Provided records: Begin
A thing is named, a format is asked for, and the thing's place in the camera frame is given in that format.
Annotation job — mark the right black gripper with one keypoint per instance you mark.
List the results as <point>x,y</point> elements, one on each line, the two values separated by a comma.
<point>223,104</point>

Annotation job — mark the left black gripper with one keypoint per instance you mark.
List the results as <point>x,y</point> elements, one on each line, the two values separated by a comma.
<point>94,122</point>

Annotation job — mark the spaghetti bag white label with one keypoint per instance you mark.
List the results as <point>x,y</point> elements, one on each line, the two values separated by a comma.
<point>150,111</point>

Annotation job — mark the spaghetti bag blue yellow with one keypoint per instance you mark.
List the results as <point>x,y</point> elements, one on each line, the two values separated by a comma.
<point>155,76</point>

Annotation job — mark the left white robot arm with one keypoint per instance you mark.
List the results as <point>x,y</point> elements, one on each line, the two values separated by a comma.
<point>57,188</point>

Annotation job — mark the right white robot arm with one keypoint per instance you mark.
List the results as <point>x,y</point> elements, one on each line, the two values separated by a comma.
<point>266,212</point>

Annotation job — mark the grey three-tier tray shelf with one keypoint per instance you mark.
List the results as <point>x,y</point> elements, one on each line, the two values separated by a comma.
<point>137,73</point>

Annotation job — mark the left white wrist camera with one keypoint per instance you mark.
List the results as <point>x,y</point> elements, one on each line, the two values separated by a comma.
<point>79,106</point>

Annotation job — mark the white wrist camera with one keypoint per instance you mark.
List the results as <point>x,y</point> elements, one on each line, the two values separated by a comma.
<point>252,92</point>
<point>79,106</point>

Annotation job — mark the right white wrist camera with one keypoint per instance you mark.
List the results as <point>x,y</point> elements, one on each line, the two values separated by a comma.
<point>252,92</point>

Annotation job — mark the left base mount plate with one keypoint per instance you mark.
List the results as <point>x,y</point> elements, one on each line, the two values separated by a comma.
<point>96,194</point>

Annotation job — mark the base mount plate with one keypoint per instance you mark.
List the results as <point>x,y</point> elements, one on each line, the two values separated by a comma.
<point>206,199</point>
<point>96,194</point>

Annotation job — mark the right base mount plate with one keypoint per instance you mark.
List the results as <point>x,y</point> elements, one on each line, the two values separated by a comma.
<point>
Provided records: End
> _Aim of the exercise_
Every line above that holds "spaghetti" should be copied out.

> _Output for this exercise_
Annotation job — mark the spaghetti bag white label with one keypoint per instance you mark.
Annotation job — mark the spaghetti bag blue yellow with one keypoint per instance you mark.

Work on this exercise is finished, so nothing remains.